Work to complete:
Count how many lines below include the word "that". Answer with a number only.

Records from a dataset
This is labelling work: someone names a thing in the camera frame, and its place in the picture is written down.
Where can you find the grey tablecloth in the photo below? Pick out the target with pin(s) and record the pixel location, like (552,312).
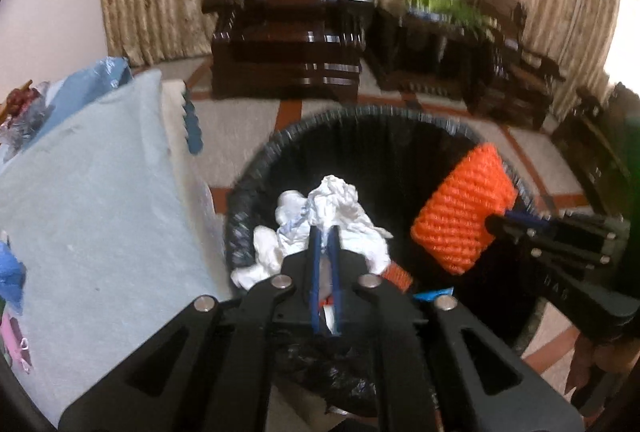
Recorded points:
(100,212)

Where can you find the orange foam net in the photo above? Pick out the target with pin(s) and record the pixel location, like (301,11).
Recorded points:
(397,275)
(460,212)

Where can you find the white tissue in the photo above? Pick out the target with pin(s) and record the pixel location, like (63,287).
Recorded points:
(340,207)

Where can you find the blue plastic bag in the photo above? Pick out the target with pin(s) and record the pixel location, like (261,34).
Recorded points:
(75,96)

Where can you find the dark wooden chair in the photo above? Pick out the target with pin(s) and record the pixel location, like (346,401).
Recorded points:
(595,151)

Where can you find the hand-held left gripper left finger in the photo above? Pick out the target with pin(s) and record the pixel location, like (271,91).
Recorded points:
(315,272)

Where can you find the wide dark wooden armchair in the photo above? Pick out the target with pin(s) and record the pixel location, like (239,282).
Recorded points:
(290,26)

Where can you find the blue card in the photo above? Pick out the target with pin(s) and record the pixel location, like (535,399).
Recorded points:
(432,296)

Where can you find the white scalloped table cover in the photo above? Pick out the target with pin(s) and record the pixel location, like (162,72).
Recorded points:
(175,111)

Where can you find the pink small item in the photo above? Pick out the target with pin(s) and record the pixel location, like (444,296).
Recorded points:
(17,347)

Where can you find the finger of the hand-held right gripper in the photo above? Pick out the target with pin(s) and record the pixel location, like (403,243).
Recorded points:
(550,244)
(590,227)

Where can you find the narrow dark wooden armchair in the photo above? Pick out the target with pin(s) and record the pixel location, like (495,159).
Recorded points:
(505,61)

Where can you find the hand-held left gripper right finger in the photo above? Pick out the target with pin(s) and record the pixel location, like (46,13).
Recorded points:
(336,277)

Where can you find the dark wooden side table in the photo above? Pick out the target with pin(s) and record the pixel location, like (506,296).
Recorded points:
(425,56)

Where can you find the black lined trash bin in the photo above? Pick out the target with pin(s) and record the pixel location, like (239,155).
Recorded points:
(400,151)

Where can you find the person's right hand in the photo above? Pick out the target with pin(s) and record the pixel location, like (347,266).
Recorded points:
(597,362)

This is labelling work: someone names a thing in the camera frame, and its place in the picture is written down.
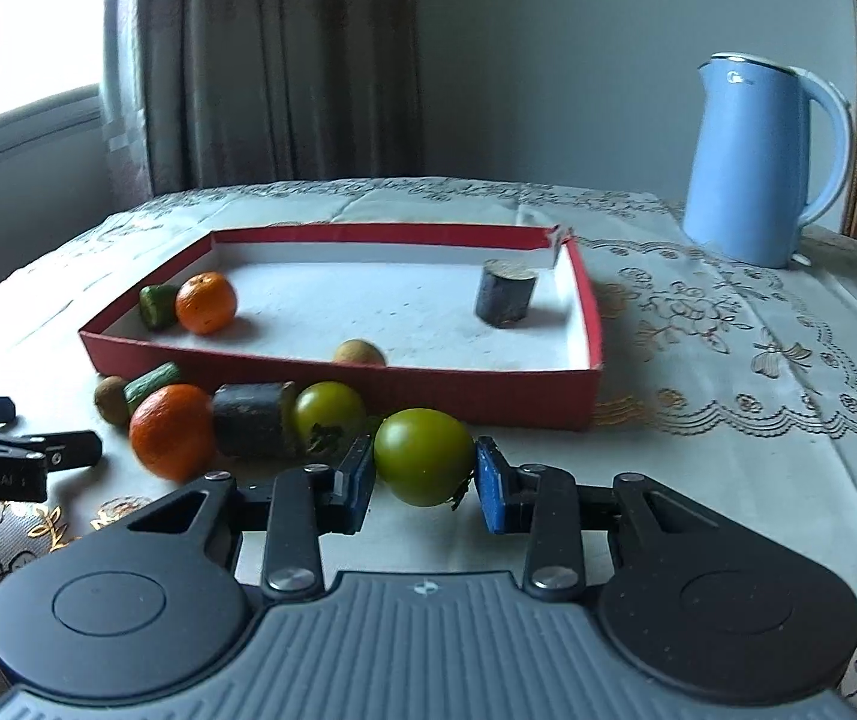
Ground green cucumber piece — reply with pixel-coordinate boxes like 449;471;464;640
138;283;182;331
123;361;184;406

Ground small brown round fruit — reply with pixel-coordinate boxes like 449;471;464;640
333;339;387;367
93;375;131;425

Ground window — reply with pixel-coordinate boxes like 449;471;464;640
0;0;110;166

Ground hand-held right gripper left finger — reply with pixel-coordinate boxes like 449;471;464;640
124;433;378;602

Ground red cardboard box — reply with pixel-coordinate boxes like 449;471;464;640
79;223;604;432

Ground dark sugarcane piece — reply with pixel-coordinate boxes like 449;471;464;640
474;258;538;329
211;381;302;460

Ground orange mandarin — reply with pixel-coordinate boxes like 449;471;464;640
175;271;239;336
128;384;218;482

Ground blue electric kettle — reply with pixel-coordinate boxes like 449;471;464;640
681;52;853;269

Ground green tomato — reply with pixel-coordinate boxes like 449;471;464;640
373;408;476;509
293;381;368;457

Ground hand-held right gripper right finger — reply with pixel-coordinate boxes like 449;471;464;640
475;435;729;602

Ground brown curtain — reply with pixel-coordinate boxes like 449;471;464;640
102;0;425;200

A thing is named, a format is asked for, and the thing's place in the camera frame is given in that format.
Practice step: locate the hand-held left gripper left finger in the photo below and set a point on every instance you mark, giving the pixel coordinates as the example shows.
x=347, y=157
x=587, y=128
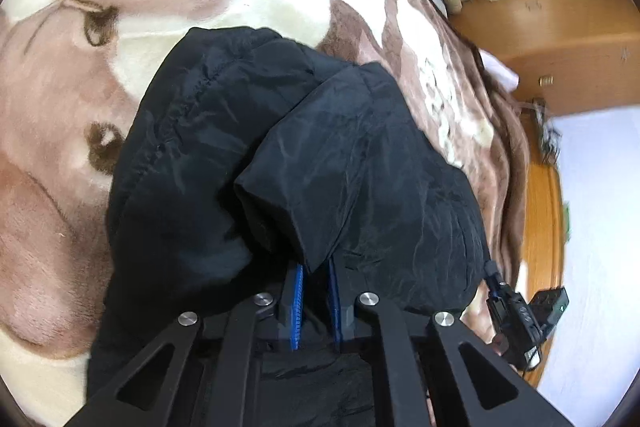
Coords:
x=297, y=307

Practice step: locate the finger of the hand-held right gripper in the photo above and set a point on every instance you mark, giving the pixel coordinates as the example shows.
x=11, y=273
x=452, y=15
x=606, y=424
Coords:
x=492, y=274

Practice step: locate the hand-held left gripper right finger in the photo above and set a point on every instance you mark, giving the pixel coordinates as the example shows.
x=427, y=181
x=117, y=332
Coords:
x=334, y=302

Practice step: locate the black puffer jacket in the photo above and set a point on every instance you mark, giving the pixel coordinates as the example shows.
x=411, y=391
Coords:
x=200, y=157

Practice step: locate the wooden bed headboard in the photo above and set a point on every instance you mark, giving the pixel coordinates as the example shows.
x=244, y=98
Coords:
x=542, y=217

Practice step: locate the green flat packet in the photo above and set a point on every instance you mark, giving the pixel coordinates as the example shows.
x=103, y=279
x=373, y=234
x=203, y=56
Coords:
x=566, y=219

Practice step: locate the power strip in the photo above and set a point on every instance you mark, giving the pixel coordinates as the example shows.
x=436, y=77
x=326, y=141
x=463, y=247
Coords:
x=547, y=137

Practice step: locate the wooden wardrobe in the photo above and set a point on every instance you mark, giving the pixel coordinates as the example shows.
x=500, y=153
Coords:
x=565, y=37

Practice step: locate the brown printed fleece blanket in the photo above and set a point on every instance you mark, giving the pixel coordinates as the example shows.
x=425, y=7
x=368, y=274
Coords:
x=50, y=157

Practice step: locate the wall switch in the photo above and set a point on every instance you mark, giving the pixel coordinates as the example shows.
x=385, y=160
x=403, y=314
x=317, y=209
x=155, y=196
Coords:
x=546, y=80

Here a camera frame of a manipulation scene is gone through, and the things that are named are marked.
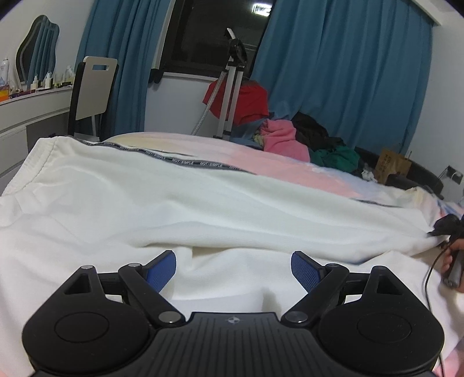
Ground red garment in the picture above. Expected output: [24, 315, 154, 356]
[203, 80, 271, 126]

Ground black and white chair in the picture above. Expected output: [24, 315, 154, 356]
[68, 56, 119, 143]

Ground blue curtain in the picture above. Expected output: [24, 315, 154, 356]
[250, 0, 434, 175]
[74, 0, 175, 140]

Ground wavy framed mirror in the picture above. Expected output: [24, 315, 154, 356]
[15, 14, 60, 86]

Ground white pants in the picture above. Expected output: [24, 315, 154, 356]
[0, 137, 464, 377]

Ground brown paper bag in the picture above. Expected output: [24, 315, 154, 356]
[373, 148, 412, 184]

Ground black sofa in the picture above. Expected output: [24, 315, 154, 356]
[353, 145, 445, 200]

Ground black cable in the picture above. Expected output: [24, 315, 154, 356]
[425, 244, 454, 377]

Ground wall socket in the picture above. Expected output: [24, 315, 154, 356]
[440, 165, 464, 182]

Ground dark window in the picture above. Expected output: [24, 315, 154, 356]
[159, 0, 276, 78]

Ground garment steamer stand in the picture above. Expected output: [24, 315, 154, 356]
[192, 27, 249, 140]

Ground row of cosmetic bottles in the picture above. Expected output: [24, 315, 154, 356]
[27, 65, 75, 93]

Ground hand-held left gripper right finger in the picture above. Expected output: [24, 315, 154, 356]
[280, 250, 402, 327]

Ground pink garment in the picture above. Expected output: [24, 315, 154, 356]
[262, 119, 311, 162]

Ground black garment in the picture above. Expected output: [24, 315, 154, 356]
[292, 112, 345, 151]

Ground green garment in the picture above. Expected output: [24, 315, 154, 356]
[311, 146, 359, 174]

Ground pastel rainbow bedsheet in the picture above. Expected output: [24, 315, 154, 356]
[98, 131, 464, 225]

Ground person's right hand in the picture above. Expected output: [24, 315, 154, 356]
[441, 240, 464, 278]

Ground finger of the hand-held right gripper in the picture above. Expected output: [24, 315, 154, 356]
[429, 214, 459, 238]

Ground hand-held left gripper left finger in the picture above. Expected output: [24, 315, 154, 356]
[62, 250, 184, 327]

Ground white dressing table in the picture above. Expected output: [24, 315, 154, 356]
[0, 85, 75, 178]

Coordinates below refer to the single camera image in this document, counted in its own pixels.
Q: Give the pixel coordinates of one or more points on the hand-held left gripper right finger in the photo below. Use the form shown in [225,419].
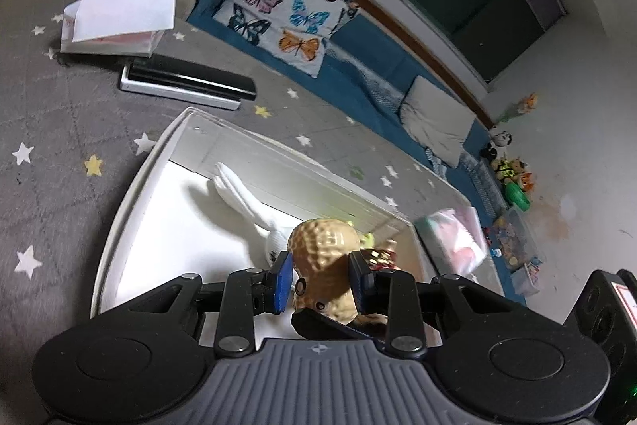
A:
[358,288]

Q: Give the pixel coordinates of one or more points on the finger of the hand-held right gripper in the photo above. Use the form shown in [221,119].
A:
[328,324]

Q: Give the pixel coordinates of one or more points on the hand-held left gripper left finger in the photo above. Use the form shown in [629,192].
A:
[281,285]

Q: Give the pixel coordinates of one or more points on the small red white figurine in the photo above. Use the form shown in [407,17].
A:
[381,256]

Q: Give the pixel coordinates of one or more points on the white rabbit plush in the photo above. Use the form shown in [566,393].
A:
[271,242]

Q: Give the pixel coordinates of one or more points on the tan peanut toy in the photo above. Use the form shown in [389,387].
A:
[323,255]

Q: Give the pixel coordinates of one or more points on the green alien toy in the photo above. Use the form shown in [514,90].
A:
[367,240]

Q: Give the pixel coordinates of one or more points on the white storage bin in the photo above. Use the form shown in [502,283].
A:
[164,226]

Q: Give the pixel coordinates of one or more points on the pink green tissue pack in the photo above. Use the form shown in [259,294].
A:
[453,243]

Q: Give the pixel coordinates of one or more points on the small clear plastic box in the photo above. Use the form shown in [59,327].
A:
[527,278]

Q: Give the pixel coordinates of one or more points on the clear plastic toy bin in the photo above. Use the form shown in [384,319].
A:
[517,238]

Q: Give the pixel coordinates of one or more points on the green plastic toy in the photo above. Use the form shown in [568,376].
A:
[517,198]

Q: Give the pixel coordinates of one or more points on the plain white pillow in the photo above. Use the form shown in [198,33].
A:
[438,121]

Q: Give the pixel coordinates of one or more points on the yellow green plush toy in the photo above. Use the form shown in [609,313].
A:
[511,168]

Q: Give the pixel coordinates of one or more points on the blue sofa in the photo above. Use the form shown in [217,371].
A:
[363,89]

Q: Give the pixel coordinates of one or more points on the panda plush toy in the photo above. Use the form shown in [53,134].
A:
[500,140]

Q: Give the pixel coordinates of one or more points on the flat black white box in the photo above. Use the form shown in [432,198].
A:
[189,79]

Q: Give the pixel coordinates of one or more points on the orange green plush toy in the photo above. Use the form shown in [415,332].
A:
[522,105]

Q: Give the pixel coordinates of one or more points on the butterfly print pillow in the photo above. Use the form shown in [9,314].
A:
[288,11]

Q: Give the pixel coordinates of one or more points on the grey star-print mat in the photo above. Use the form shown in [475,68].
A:
[59,106]

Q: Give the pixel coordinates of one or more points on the white open tissue box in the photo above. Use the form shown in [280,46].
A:
[119,14]

Expected answer:
2